_WORK TO BE COMPLETED_. Please return each entry in the listing exactly.

◆ ◆ ◆ ◆ ◆ ◆ ◆

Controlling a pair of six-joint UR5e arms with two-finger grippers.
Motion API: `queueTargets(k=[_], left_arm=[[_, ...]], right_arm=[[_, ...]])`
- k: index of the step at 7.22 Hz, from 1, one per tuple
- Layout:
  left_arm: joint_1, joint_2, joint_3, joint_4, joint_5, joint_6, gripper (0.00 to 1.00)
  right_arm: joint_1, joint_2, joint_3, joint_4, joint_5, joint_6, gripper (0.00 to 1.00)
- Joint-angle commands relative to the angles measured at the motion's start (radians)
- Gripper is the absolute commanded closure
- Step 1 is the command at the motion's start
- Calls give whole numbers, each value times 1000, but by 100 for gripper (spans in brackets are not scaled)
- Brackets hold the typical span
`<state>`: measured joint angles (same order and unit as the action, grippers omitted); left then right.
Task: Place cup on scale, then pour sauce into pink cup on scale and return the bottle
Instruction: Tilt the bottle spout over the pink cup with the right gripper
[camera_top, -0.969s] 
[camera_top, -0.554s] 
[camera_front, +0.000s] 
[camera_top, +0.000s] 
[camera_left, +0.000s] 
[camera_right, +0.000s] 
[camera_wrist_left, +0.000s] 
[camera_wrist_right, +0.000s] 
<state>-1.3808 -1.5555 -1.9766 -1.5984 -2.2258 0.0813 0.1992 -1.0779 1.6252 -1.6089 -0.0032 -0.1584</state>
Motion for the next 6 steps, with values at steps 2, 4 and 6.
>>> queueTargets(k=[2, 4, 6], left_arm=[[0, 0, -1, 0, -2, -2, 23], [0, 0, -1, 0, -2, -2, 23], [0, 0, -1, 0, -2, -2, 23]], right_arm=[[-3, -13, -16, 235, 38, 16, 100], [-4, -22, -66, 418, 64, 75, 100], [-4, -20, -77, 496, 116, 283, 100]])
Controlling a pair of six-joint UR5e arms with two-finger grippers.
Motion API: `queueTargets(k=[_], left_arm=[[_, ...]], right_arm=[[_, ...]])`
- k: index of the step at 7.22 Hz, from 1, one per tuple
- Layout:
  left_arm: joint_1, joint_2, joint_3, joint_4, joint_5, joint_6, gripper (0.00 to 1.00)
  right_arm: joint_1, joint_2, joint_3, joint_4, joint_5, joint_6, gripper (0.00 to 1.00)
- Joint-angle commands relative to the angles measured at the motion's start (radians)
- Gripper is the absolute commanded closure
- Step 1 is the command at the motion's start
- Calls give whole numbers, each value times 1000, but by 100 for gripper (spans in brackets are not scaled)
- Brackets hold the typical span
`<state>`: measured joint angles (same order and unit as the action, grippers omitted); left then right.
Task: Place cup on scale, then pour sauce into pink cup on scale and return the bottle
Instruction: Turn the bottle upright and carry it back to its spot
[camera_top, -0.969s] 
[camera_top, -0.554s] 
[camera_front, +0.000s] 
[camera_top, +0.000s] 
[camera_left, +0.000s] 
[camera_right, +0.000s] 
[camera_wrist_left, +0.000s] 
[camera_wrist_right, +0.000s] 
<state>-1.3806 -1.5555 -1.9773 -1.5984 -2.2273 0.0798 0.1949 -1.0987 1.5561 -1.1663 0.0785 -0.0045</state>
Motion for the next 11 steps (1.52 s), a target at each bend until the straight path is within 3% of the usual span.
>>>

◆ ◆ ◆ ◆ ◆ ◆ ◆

_ANSWER_.
Controlling a pair of six-joint UR5e arms with two-finger grippers.
Motion API: `queueTargets(k=[_], left_arm=[[_, ...]], right_arm=[[_, ...]])`
- k: index of the step at 7.22 Hz, from 1, one per tuple
- Layout:
  left_arm: joint_1, joint_2, joint_3, joint_4, joint_5, joint_6, gripper (0.00 to 1.00)
  right_arm: joint_1, joint_2, joint_3, joint_4, joint_5, joint_6, gripper (0.00 to 1.00)
- Joint-angle commands relative to the angles measured at the motion's start (radians)
- Gripper is the absolute commanded closure
- Step 1 is the command at the motion's start
- Calls give whole numbers, each value times 1000, but by 100 for gripper (spans in brackets are not scaled)
- Brackets hold the typical span
`<state>`: measured joint angles (same order and unit as the action, grippers omitted); left then right.
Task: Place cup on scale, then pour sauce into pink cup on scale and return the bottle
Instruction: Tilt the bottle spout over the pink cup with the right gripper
[camera_top, -0.969s] 
[camera_top, -0.554s] 
[camera_front, +0.000s] 
[camera_top, +0.000s] 
[camera_left, +0.000s] 
[camera_right, +0.000s] 
[camera_wrist_left, +0.000s] 
[camera_wrist_right, +0.000s] 
<state>-1.3808 -1.5555 -1.9766 -1.5984 -2.2258 0.0813 0.1992 -1.0779 1.6252 -1.6089 -0.0032 -0.1584</state>
Motion for the next 6 steps, with values at steps 2, 4 and 6.
>>> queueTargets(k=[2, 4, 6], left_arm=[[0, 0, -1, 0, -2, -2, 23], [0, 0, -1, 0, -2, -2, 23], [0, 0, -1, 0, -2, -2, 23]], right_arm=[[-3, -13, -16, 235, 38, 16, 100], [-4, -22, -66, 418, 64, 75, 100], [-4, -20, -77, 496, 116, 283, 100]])
Controlling a pair of six-joint UR5e arms with two-finger grippers.
Motion API: `queueTargets(k=[_], left_arm=[[_, ...]], right_arm=[[_, ...]])`
- k: index of the step at 7.22 Hz, from 1, one per tuple
- Layout:
  left_arm: joint_1, joint_2, joint_3, joint_4, joint_5, joint_6, gripper (0.00 to 1.00)
  right_arm: joint_1, joint_2, joint_3, joint_4, joint_5, joint_6, gripper (0.00 to 1.00)
- Joint-angle commands relative to the angles measured at the motion's start (radians)
- Gripper is the absolute commanded closure
- Step 1 is the command at the motion's start
- Calls give whole numbers, each value times 1000, but by 100 for gripper (spans in brackets are not scaled)
- Brackets hold the typical span
`<state>`: measured joint angles (same order and unit as the action, grippers omitted); left then right.
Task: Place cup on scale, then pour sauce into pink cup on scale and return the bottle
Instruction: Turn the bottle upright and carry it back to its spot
[camera_top, -0.969s] 
[camera_top, -0.554s] 
[camera_front, +0.000s] 
[camera_top, +0.000s] 
[camera_left, +0.000s] 
[camera_right, +0.000s] 
[camera_wrist_left, +0.000s] 
[camera_wrist_right, +0.000s] 
<state>-1.3806 -1.5555 -1.9773 -1.5984 -2.2273 0.0798 0.1949 -1.0987 1.5561 -1.1663 0.0785 -0.0045</state>
Motion for the next 11 steps (1.52 s), a target at each bend until the straight path is within 3% of the usual span.
>>>

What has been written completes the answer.